Creating or deleting patterns doesn’t affect your old data that has already been grouped. It only affects the upcoming network requests.
Network Calls Apdex
Instabug calculates an Apdex score for every network request (URL pattern) in your app. Apdex score ranges between 0 and 1. The higher the value, the closer you are to satisfying user experience:
- Apdex score ≥ 0.94 equates to Excellent performance.
- Apdex score ≥ 0.85 and < 0.94 equates to Good performance.
- Apdex score ≥ 0.7 and < 0.85 equates to Fair performance.
- Apdex score ≥ 0.5 and < 0.7 equates to Poor performance.
- Apdex score < 0.5 is considered Unacceptable.
How Is the Network Calls Apdex Calculated?
When a network call occurrence is collected, it is flagged based on a pre-defined target (T).
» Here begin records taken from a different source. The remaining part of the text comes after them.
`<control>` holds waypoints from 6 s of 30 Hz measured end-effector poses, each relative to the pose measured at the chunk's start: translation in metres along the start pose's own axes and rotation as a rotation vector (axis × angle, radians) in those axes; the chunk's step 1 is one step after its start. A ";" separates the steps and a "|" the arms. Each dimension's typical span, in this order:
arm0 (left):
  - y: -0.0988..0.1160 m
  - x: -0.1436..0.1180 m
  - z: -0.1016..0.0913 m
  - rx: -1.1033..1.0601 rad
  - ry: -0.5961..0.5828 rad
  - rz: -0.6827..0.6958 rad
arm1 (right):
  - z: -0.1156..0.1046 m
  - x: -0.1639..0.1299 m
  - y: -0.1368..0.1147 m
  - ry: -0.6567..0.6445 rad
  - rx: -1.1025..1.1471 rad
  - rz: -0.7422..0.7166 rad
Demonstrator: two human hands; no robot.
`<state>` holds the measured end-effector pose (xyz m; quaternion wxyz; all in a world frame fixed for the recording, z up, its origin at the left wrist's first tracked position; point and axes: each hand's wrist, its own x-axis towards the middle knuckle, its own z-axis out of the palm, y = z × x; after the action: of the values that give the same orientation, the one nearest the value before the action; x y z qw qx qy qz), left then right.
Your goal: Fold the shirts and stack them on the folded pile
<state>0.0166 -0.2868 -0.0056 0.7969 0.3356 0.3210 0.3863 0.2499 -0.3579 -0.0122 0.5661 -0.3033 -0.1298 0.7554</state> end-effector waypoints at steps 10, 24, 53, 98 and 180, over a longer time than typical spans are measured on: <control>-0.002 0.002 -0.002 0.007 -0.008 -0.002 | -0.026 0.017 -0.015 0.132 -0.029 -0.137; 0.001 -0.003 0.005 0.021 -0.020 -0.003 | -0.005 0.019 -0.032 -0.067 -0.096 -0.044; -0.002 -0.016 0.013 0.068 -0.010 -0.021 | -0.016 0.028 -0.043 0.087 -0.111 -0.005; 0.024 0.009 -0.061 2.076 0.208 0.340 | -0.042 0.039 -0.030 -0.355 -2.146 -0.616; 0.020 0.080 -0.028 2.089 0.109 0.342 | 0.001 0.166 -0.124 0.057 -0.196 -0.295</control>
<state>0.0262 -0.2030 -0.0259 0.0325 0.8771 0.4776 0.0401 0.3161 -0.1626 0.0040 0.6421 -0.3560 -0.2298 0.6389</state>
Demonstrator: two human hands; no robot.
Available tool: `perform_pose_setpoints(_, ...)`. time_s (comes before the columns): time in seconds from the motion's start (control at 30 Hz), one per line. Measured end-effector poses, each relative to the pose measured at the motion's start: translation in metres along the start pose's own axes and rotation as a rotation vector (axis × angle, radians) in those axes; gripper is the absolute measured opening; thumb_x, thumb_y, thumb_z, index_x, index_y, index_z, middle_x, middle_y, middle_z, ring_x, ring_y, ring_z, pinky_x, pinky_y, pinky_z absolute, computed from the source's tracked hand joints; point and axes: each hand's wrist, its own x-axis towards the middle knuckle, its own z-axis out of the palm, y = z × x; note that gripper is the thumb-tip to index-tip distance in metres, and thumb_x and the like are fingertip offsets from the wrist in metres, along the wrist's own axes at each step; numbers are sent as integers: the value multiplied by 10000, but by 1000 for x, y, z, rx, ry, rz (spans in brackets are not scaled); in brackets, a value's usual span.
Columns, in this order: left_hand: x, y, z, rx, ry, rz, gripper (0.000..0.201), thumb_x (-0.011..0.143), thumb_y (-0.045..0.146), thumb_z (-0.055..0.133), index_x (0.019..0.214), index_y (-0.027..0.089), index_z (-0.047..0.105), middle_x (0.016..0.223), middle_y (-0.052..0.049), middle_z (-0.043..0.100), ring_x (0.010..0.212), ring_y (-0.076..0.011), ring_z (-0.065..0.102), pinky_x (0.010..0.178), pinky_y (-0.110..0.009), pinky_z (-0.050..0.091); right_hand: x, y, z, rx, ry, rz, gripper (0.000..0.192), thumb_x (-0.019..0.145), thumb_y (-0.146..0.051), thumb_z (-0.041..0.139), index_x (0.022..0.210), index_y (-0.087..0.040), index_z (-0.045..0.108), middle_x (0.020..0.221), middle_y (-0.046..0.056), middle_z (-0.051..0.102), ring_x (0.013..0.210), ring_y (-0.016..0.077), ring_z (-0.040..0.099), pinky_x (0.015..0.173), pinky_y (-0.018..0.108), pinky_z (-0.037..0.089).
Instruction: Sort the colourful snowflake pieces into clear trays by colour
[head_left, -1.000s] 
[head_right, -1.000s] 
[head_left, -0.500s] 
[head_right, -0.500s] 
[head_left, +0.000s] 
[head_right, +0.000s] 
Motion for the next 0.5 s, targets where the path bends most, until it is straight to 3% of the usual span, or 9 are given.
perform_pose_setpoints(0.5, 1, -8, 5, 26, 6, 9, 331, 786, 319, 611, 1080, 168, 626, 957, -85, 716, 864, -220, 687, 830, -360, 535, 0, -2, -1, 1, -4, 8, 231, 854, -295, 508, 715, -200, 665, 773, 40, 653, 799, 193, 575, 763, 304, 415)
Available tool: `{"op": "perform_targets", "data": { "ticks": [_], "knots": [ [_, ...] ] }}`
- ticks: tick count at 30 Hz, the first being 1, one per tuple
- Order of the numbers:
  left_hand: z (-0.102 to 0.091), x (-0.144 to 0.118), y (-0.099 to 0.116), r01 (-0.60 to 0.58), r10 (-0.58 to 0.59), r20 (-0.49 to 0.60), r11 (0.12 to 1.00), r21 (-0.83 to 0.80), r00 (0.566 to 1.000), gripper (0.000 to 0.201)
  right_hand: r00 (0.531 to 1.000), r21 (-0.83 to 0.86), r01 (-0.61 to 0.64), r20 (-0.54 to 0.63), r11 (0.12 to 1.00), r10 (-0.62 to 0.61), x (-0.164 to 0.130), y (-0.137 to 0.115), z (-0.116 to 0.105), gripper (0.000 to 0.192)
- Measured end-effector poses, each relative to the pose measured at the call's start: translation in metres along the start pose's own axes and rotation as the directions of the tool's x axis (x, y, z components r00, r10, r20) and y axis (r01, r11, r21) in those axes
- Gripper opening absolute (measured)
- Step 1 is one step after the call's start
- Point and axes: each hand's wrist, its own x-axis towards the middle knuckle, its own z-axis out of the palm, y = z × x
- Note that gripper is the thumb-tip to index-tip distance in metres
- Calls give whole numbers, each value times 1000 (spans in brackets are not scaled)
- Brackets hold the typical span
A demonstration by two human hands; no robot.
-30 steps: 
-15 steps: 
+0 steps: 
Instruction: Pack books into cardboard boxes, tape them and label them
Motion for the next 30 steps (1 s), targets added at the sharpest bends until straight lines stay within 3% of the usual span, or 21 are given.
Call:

A network call occurrence is considered:
- Satisfying: if its duration ≤ T
- Tolerable: if its duration > T and ≤ 4T
- Frustrating: if its duration > 4T or if it fails due to a server-side or client-side error.
Then based on the bucketing explained above, the Apdex is calculated:
Total occurrences = Satisfying occurrences + Tolerable occurrences + Frustrating occurrences
Apdex score = (Satisfying occurrences + 0.5 * Tolerable occurrences) / Total occurrences
How Can You Control a Specific Network Call's Target?
By default, it is set to 0.5 seconds; however, you can easily change this number from your dashboard by clicking on the action highlighted in the screenshots below.
Please note that updating your response time target does not affect the already stored occurrences, only future occurrences will be flagged using the new target.
Network Latency Breakdown
You can see the P50s, P95s, and the frequency of each stage/operation that occurred inside a network group. These are the stages/operations that were made to send the network request and receive its response from the server.
The feature works out-of-the-box without any instrumentation, and the stages are shown inside the Spans table inside the Network metric.
The spans table contains the following stages:
- DNS Lookup
- Connection Handshake
- TLS Connection
- Uploading Request
- Downloading Response
- Server Processing
You can also see the breakdown and visualize the stages' timeline on an occurrence level inside the occurrences page.
- The minimum required SDK version for this feature is v12.0.0
- The minimum required Okhttp version is 3.13.0
- The minimum required Android version is 5.0 & API Level 21
Disabling/Enabling Network Performance Monitoring
Once you include the plugin as described in the Getting Started section, capturing network requests is enabled by default. However, you can still disable Network performance monitoring by configuring the plugin in your build.gradle
file as described below:
Instabug {
APM {
networkInterceptingEnabled false
}
}
Please note that does not control network logs captured in Bug and Crash reports, it only controls APM.